I want to pass a vector of variables to the function with the expected output being a list of dataframes (3), one filtered to each variable, for which I have been experimenting using lapply:

variables<-c("setosa","versicolor","virginica")

new_df<-lapply(df=iris1, species_type="setosa", FUN= iris_fn)

The error message is Error in is.vector(X) : argument "X" is missing, with no default which I dont understand because I have stated the variables of the function and what the name of the function is.

Can anyone suggest a solution to get the desired output? I essentially need a version of lapply or purrr function that will allow a dataframe and a vector as inputs.

Basil
  • 747
  • 7
  • 18
  • 3
    I keep seeing functions written in the style of your `iris_fn` function, but this is a really odd style of writing a function in R. Is this style being taught somewhere where it’s being copied from? Usually one would avoid having temporary variables, assignments and `return` function calls, since all of these elements are unnecessary here and just create clutter. The following is shorter, simpler, cleaner and more in the spirit of R: `iris_fn <- function (df, species_type) { df %>% filter(Species == species_type) }` – Konrad Rudolph Nov 14 '22 at 16:18
  • Not all piplelines are simple tidyverse ones as above. Some more complicated functions require computations within the function before the end result is made. Therefore at the end of this you need to return the object that is the output of the function. – Basil Dec 28 '22 at 12:12
  • 1
    Sure, of course. But even then, [using `return()` serves no purpose](https://stackoverflow.com/a/59090751/1968). – Konrad Rudolph Dec 28 '22 at 15:09

2 Answers2

0

From ?lapply : lapply(X, FUN, ...) , by naming all your arguments there's no X that could be passed to function as the first arg.

Try something like this:

library(dplyr)
iris1<-iris

# note the changes arg. order
iris_fn<-function(species_type, df){
  df1<-df%>%
    filter((Species==species_type))
  return(df1)}

variables<-c("setosa","versicolor","virginica")

new_df_list <-lapply(variables, iris_fn, df=iris1 )

Or with just an anonymous function:

new_df_list <-lapply(variables, \(x) filter(iris1, Species == x))

As you already use Tidyverse, perhaps with purrr::map() instead:

library(purrr)
new_df_list <- map(variables,  ~ filter(iris1, Species == .x))

Created on 2022-11-14 with reprex v2.0.2

margusl
  • 7,804
  • 2
  • 16
  • 20
0

lapply expects an argument called X as the main input. You could re-write it so that the function expects X instead of species_type e.g.
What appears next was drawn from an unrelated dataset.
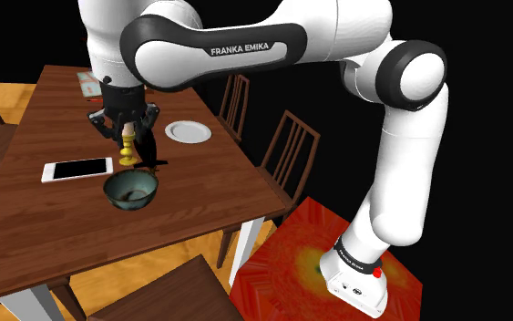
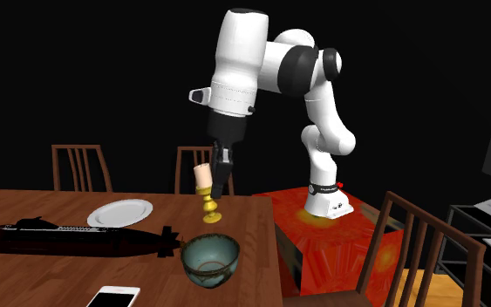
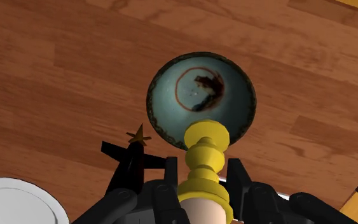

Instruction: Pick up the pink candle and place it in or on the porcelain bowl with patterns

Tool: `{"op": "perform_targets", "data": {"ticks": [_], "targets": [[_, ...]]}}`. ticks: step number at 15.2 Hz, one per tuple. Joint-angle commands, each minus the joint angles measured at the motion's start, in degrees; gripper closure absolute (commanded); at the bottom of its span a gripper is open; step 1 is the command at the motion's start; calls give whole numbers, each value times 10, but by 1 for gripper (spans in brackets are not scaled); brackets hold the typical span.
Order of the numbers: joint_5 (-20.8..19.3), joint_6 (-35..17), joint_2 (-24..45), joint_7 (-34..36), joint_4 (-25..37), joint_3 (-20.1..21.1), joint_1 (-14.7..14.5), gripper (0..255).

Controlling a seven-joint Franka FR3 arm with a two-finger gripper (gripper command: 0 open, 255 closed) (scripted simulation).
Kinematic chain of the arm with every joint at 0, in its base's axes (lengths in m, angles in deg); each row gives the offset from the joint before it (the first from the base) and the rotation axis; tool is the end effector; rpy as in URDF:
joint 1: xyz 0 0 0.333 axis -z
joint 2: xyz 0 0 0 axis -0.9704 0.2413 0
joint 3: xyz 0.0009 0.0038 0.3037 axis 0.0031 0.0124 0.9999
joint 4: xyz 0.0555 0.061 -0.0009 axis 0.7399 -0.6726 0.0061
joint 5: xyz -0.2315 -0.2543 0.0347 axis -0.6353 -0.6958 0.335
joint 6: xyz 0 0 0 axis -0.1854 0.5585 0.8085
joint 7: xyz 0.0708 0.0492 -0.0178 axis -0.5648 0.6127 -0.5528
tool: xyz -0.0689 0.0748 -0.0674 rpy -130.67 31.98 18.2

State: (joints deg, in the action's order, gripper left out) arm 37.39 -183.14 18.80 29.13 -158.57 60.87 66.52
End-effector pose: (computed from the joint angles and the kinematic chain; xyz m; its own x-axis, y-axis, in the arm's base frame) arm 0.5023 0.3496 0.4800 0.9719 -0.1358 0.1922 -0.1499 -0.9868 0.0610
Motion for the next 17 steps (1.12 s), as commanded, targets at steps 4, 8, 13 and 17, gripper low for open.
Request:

iris_fn <- function(df, X){
  df1 <- df %>% filter((Species==X))
  return(df1)
}
variables <- c("setosa", "versicolor", "virginica")

new_df <- lapply(X=variables, FUN=iris_fn, df=iris1)

EDIT: Alternatively to avoid using X, you need the first argument of the function to match the lapply input e.g.

iris_fn <- function(species_type, df){
  df1 <- df %>% filter((Species==species_type))
  return(df1)
}
new_df <- lapply(variables, FUN=iris_fn, df=iris1)

Check out the split function for a convenient way to split a data.frame to a list e.g. split(iris, f=iris$Species)

Jonny Phelps
  • 2,687
  • 1
  • 11
  • 20